[Your assignment] Give back exactly the lines of the material below, starting with the line with "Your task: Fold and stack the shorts" and going on through the line with "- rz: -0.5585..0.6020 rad".

━━━ Data for the task

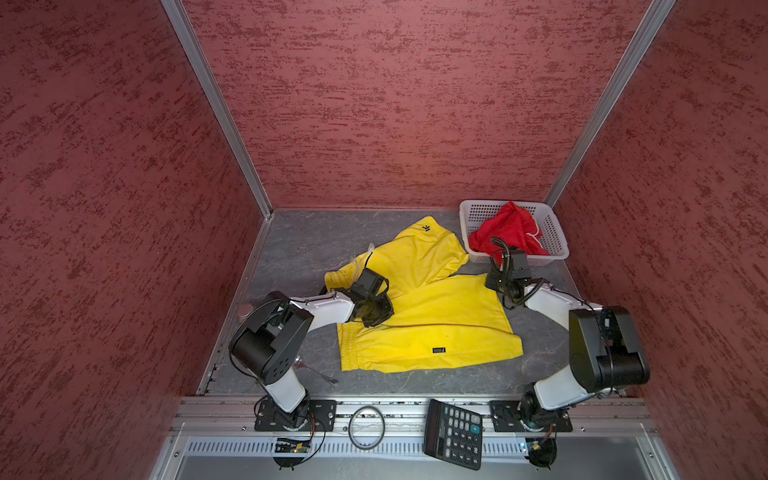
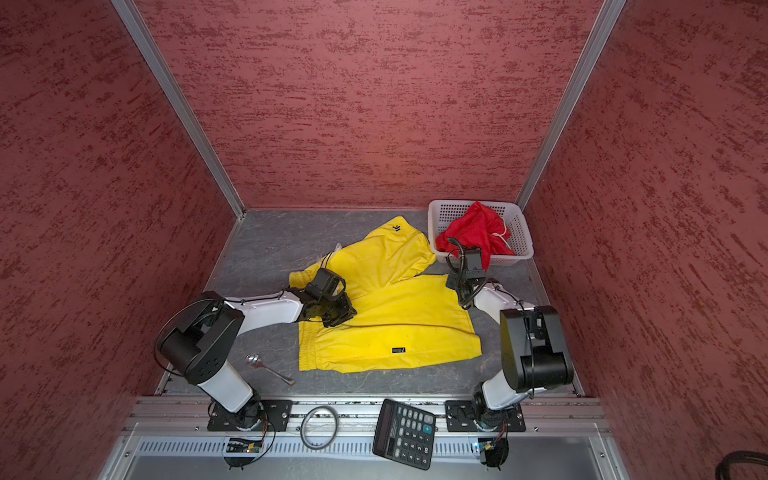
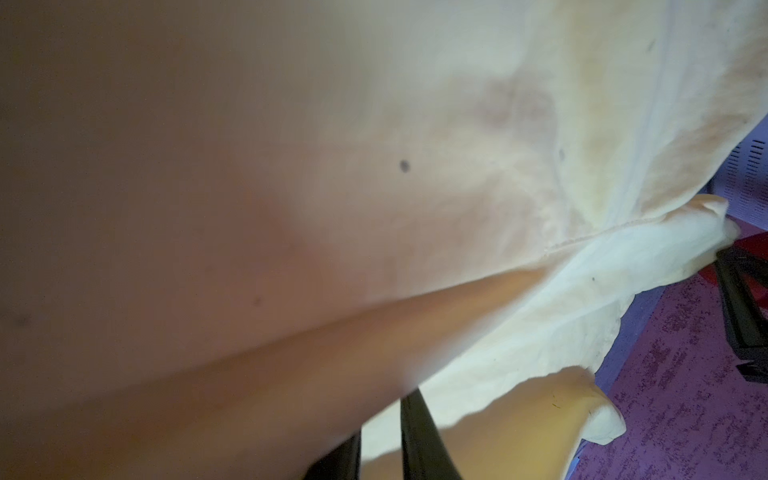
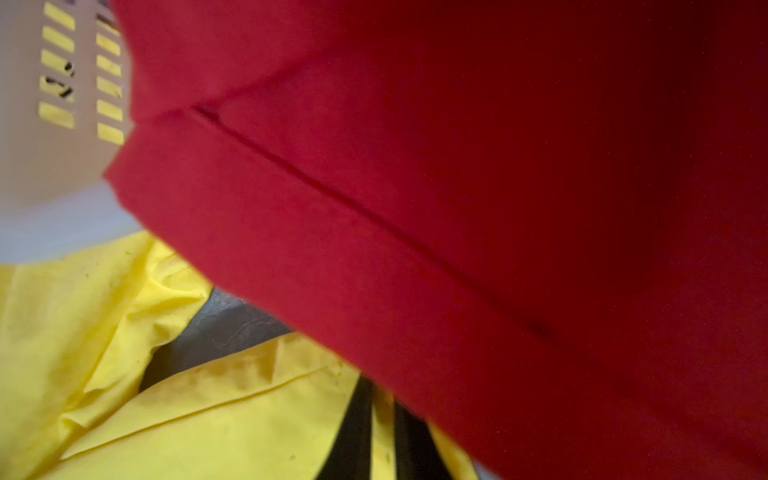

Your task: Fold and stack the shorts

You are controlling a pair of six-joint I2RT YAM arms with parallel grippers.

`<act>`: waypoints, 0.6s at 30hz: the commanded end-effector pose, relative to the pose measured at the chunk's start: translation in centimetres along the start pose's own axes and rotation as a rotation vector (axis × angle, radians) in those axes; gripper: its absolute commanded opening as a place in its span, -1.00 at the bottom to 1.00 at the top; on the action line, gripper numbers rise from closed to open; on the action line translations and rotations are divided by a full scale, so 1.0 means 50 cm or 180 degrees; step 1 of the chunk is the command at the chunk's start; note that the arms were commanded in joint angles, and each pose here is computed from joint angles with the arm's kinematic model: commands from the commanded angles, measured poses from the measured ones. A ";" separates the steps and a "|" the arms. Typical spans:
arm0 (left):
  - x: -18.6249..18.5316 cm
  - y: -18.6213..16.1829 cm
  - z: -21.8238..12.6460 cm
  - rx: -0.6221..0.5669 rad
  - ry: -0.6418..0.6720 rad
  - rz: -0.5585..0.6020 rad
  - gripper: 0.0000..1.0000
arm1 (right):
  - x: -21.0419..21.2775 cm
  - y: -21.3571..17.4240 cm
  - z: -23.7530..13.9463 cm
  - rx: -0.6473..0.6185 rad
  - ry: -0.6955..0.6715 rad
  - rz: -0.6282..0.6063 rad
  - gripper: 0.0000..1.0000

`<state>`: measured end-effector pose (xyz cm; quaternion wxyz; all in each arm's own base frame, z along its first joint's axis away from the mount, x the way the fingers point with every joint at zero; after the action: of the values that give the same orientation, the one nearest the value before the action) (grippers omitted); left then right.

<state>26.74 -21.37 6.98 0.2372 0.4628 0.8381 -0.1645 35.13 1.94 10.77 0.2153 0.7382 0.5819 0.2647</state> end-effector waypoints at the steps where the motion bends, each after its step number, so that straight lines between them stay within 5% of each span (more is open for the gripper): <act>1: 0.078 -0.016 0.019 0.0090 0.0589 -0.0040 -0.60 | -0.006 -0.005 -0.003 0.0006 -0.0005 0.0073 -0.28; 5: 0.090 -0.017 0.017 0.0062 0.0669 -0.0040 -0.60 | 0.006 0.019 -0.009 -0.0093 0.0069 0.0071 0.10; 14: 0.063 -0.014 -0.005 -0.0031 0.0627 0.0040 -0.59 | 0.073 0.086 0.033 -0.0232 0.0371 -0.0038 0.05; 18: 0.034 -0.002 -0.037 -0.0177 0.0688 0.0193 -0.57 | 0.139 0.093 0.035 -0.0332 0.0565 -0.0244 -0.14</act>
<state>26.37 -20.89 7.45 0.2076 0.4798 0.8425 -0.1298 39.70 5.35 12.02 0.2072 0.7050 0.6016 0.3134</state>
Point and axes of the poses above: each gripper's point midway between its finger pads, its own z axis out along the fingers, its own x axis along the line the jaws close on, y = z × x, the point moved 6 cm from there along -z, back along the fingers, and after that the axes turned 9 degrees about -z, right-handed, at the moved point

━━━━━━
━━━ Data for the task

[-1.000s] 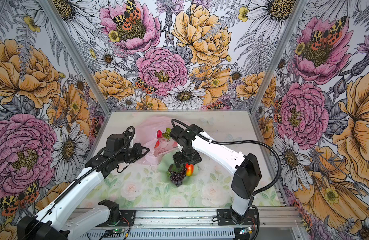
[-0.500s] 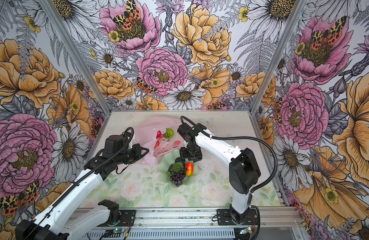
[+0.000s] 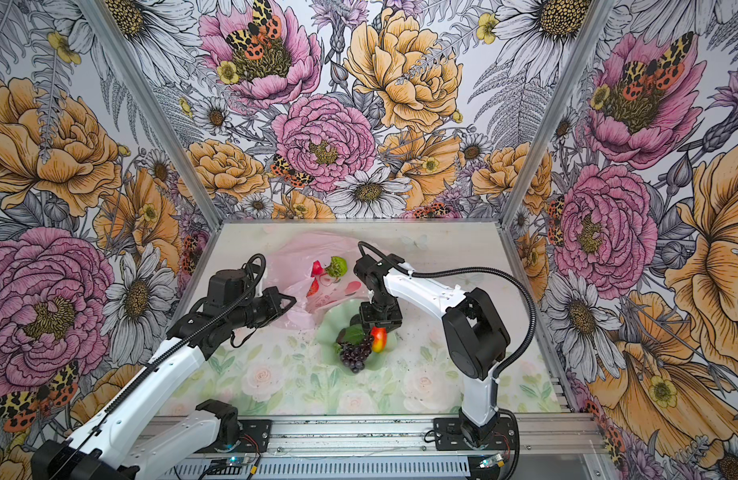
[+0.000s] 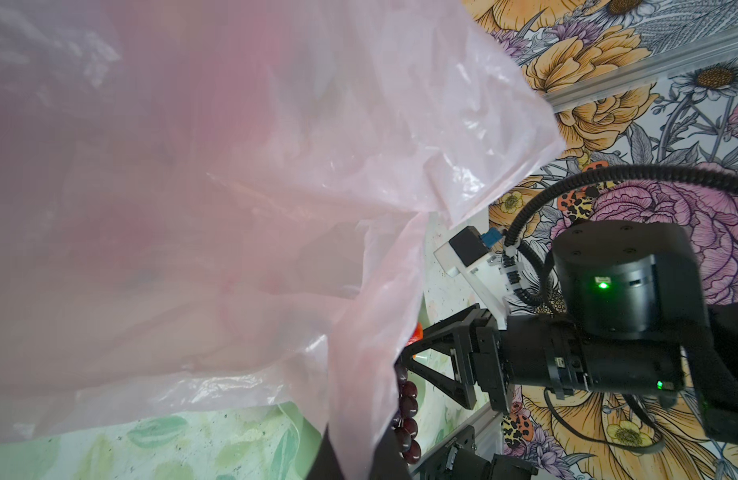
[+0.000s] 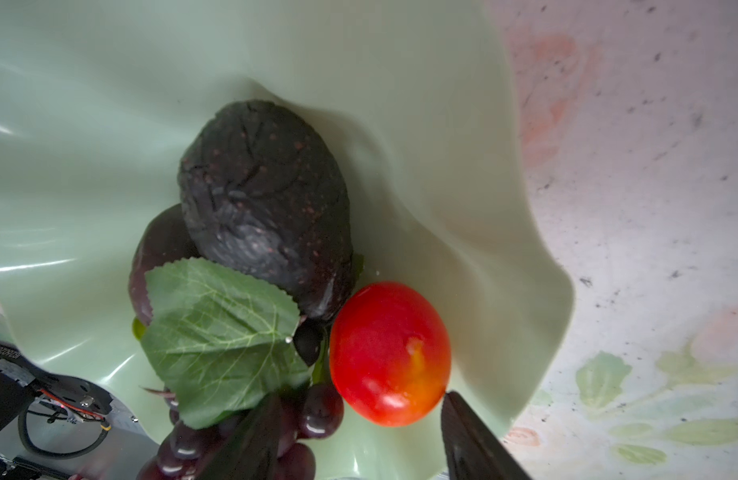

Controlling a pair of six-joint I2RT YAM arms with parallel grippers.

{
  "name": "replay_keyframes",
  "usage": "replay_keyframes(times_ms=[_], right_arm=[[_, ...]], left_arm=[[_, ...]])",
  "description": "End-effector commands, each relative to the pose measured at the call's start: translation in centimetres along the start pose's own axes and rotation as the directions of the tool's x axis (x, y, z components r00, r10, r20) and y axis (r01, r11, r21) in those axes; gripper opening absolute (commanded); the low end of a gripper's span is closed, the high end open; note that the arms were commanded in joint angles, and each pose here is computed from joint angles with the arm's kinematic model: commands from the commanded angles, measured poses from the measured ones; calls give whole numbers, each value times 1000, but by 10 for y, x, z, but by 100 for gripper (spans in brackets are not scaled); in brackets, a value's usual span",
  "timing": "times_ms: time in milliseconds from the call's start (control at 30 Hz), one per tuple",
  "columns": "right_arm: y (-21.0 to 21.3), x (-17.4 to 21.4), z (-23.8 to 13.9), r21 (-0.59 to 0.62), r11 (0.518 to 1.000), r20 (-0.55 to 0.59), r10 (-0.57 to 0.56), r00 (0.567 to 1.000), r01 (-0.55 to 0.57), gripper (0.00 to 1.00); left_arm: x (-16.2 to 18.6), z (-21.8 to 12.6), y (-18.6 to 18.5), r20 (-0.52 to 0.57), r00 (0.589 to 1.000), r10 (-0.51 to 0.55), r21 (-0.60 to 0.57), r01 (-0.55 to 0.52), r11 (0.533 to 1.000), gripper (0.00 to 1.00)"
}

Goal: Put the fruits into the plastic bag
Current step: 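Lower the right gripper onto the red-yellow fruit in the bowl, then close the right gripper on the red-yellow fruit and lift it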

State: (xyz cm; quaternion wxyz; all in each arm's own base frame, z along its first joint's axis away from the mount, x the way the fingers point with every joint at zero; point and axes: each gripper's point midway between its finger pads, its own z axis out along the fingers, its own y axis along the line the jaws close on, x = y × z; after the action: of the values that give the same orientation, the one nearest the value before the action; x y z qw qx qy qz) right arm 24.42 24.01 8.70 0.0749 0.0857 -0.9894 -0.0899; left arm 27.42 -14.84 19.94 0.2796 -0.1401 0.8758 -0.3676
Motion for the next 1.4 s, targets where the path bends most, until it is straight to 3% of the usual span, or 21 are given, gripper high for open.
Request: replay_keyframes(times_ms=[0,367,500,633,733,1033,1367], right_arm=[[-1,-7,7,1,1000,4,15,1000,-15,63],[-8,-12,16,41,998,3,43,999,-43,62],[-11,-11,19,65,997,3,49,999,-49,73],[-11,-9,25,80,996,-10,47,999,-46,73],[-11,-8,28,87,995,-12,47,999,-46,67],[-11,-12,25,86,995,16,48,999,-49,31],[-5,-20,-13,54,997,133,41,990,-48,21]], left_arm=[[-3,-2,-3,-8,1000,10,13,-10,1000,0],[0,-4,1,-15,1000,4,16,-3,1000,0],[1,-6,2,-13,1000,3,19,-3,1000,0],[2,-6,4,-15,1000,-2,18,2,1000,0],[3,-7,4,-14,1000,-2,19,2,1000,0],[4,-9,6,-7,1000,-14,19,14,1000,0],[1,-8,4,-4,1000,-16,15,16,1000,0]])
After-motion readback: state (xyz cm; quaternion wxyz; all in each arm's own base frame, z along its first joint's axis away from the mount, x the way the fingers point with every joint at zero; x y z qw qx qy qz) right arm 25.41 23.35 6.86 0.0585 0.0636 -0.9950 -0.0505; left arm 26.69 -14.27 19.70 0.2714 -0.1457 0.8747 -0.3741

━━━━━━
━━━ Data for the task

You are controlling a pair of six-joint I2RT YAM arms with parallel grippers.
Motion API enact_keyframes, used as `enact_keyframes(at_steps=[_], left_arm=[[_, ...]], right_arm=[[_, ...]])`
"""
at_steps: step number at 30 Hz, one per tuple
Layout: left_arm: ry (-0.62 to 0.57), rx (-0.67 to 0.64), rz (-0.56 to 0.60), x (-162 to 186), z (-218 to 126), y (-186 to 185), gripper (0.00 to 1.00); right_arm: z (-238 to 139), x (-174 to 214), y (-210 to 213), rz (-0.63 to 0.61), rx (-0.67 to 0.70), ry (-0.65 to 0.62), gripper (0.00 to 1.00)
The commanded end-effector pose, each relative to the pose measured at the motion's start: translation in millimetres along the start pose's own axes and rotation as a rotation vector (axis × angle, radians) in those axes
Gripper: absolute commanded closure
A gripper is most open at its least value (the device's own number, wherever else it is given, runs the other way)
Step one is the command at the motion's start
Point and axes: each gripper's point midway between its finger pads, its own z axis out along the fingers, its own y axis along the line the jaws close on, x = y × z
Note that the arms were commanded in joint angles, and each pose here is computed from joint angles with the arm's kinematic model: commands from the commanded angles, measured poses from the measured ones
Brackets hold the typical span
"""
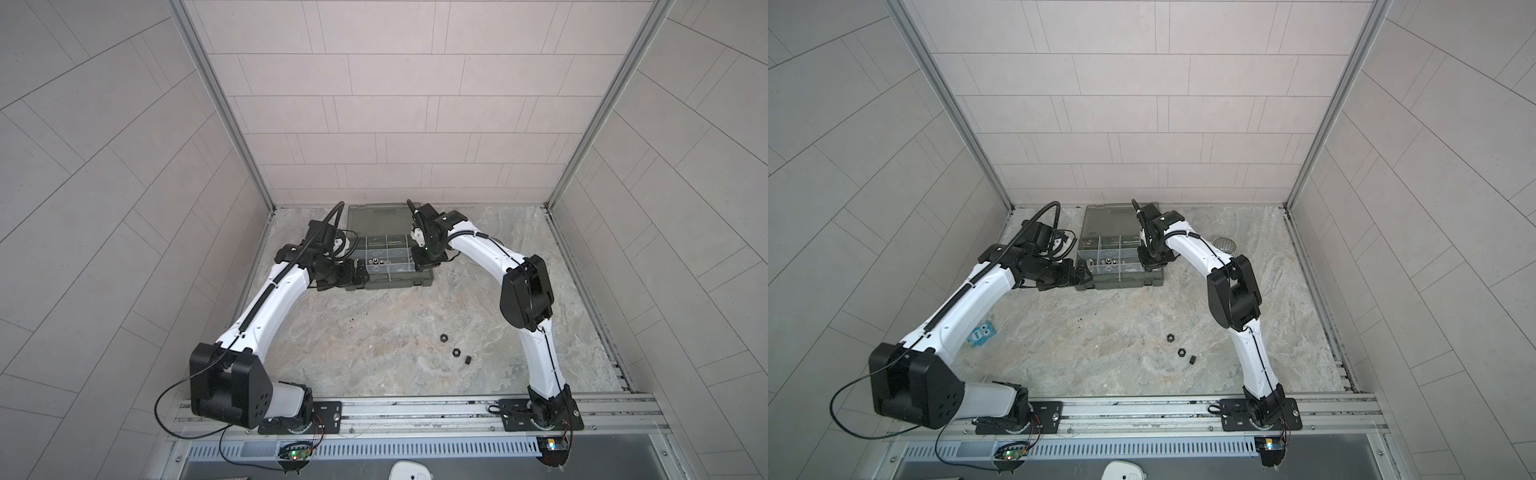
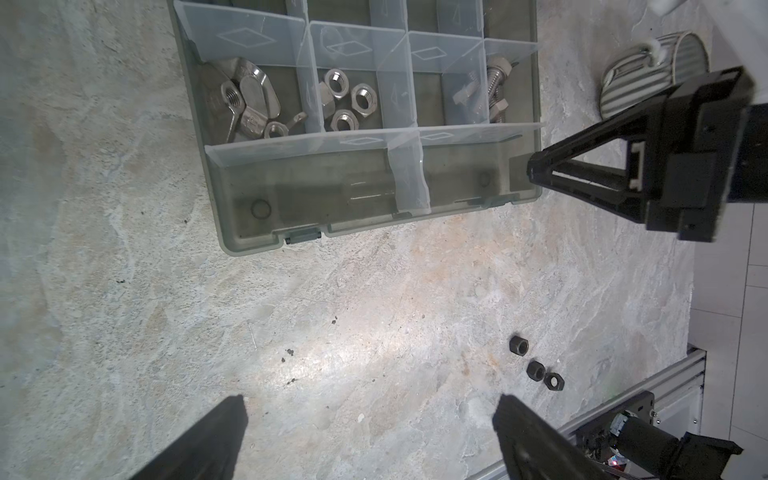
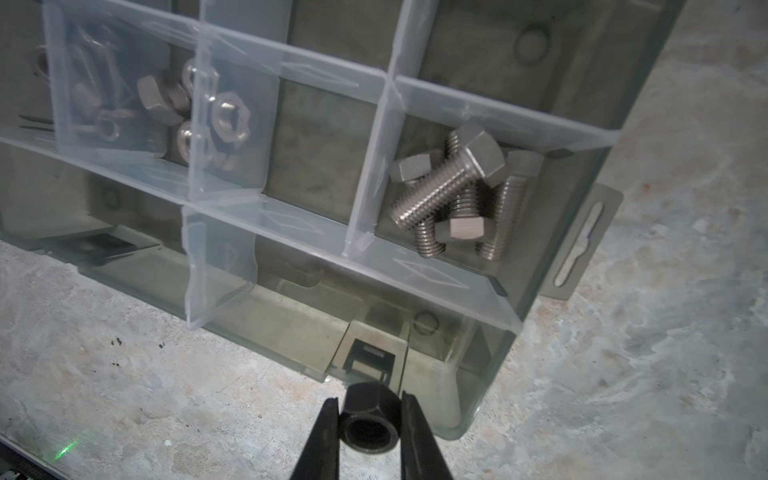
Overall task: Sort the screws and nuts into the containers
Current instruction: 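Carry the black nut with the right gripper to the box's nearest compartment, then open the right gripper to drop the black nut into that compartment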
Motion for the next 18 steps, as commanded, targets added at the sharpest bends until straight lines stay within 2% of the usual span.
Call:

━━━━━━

[Solved exercise]
Your task: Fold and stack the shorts

You are controlling a pair of six-joint I2RT YAM arms with parallel grippers.

`<act>`: waypoints, 0.6s at 30hz: the commanded end-effector pose, relative to the pose measured at the chunk's start: translation in centimetres along the start pose's own axes and rotation as a rotation vector (axis × angle, radians) in those axes; gripper: its absolute commanded opening as a place in its span, -1.00 at the bottom to 1.00 at the top; on the action line, gripper numbers rise from closed to open; on the action line translations and rotations are divided by a full scale, so 1.0 means 50 cm or 180 degrees; step 1 of the chunk is the command at the chunk's start; note that the arms were commanded in joint angles, and each pose here is computed from joint angles with the arm's kinematic model: commands from the commanded angles, measured poses from the measured ones. A ";" separates the steps and a "|" the arms. Typical spans:
arm0 (left):
  - x: -18.6249..18.5316 cm
  - y: -18.6213..16.1829 cm
  - z: -21.8238..12.6460 cm
  - rx: -0.6221..0.5669 rad
  - ry: -0.6418..0.6720 rad
  - rz: -0.5585..0.6020 rad

The answer given is complete.